* What you are asked to do
Which lines in the records below contain the word "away"? Report each of them.

• • •

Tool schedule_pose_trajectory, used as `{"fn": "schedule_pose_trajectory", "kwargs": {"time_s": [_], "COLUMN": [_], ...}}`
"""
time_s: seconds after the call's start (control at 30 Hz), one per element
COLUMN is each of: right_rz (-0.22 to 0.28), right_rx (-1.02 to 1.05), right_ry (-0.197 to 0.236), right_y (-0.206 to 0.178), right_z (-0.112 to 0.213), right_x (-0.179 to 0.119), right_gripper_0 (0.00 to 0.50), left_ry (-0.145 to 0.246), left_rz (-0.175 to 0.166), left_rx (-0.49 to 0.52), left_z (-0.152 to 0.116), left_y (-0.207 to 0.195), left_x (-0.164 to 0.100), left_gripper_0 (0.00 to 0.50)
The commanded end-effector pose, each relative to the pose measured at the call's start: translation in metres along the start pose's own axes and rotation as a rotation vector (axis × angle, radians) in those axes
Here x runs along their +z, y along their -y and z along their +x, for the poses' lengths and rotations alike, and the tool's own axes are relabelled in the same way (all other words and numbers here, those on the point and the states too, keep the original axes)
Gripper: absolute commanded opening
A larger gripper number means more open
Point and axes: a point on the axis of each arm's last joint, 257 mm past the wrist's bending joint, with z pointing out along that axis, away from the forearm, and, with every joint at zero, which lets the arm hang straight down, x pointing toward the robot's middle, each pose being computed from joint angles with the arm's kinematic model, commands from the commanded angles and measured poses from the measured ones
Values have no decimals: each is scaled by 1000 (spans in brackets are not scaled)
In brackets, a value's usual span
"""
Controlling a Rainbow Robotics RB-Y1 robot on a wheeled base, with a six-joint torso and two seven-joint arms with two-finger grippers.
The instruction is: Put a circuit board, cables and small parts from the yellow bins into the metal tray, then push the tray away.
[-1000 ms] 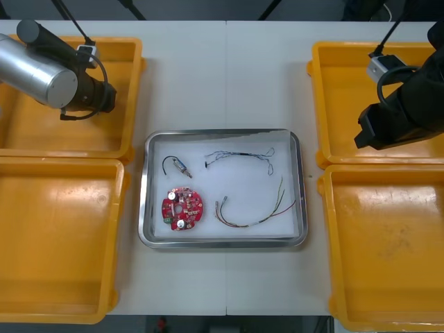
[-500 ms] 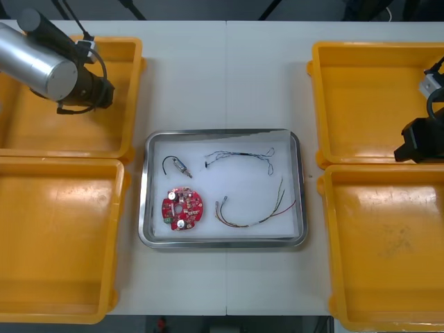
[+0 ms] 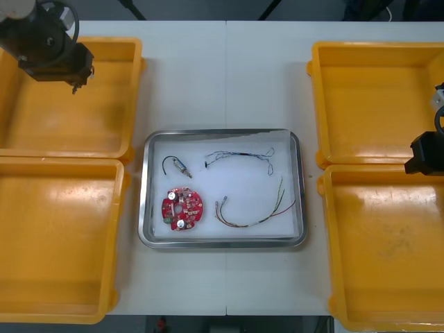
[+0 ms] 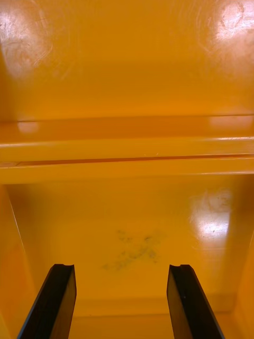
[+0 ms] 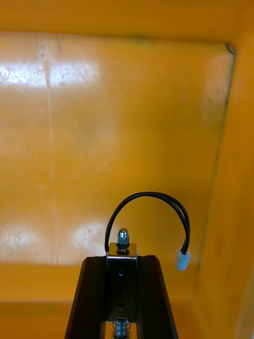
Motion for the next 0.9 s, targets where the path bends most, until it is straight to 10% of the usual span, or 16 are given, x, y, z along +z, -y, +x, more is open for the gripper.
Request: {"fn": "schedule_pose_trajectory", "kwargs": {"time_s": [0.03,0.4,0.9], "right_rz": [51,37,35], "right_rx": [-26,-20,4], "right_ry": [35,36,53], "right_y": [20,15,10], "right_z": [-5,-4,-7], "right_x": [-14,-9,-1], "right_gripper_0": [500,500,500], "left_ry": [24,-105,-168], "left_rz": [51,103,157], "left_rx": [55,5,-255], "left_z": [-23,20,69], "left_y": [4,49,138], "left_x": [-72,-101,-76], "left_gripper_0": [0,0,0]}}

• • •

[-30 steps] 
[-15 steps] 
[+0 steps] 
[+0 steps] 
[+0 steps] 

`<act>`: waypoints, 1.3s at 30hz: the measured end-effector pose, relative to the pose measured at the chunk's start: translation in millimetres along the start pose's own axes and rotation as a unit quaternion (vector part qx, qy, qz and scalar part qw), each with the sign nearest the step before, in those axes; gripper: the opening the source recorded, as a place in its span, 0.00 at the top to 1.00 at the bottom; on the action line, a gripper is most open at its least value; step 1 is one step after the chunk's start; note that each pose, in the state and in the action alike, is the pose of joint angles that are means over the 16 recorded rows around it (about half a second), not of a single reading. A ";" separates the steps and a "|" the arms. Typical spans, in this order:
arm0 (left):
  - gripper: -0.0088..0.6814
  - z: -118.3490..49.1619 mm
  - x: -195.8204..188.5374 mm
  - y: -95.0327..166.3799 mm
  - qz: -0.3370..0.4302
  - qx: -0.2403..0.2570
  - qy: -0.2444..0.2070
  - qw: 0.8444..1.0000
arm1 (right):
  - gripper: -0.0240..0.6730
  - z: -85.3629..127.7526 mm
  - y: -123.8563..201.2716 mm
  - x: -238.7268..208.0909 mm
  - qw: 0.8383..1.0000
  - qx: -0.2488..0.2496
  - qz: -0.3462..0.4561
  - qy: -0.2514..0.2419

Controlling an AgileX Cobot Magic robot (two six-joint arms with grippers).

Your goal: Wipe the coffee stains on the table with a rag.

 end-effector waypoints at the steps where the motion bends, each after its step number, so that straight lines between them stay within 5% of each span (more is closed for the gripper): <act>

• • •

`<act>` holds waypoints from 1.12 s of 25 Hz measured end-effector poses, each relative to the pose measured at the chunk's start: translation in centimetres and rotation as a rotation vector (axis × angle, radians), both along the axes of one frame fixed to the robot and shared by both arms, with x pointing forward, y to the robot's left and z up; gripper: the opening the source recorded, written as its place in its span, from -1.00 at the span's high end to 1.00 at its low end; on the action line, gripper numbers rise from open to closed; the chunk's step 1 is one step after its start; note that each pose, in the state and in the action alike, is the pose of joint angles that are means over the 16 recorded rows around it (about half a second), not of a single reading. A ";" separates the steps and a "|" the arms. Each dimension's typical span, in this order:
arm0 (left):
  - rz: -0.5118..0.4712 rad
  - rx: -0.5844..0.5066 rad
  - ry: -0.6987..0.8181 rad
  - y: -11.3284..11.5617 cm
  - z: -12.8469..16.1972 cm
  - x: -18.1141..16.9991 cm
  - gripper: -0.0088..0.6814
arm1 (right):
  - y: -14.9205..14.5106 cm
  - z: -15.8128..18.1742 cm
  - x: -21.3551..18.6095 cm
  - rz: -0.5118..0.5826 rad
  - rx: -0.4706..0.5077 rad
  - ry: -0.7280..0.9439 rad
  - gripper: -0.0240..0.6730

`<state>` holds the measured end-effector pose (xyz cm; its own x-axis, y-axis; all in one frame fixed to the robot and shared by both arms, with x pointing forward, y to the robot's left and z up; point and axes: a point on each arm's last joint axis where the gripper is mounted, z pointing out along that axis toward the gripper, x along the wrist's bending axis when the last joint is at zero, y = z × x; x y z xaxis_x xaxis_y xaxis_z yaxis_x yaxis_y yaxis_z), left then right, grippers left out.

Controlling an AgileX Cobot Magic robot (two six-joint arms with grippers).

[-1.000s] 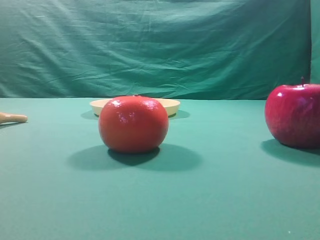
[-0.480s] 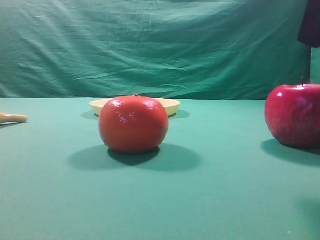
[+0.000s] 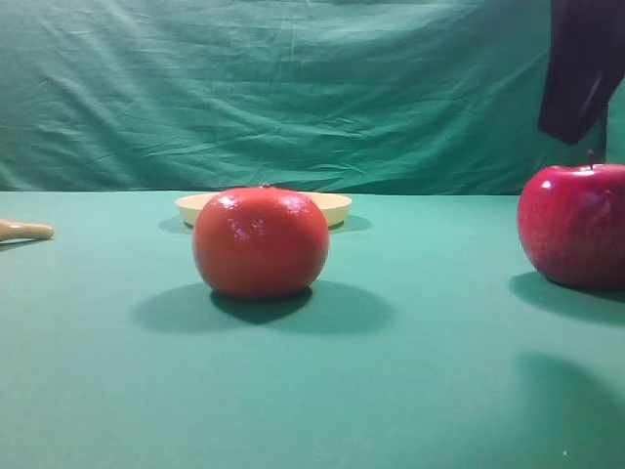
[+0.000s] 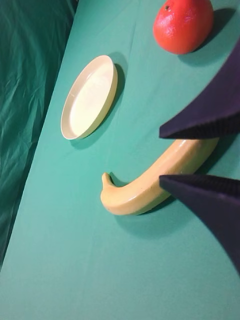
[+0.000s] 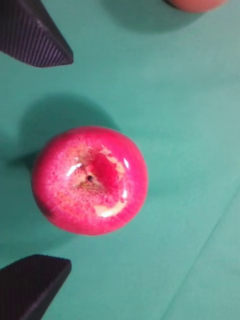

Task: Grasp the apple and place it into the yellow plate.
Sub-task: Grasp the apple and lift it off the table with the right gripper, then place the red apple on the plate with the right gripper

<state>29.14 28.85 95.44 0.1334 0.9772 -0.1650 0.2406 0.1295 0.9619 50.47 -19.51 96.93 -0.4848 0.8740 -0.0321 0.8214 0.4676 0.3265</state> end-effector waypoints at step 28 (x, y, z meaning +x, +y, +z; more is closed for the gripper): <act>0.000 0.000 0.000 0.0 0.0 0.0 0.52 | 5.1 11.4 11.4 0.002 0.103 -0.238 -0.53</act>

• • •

* Solution below
Point and axes: a point on the axis of each arm's last joint, 257 mm past the wrist's bending joint, with z pointing out along that axis, away from the forearm, and, with every joint at zero, which lets the arm hang straight down, x pointing toward the robot's middle, each pose being computed from joint angles with the arm's kinematic model, commands from the commanded angles and measured poses from the measured ones
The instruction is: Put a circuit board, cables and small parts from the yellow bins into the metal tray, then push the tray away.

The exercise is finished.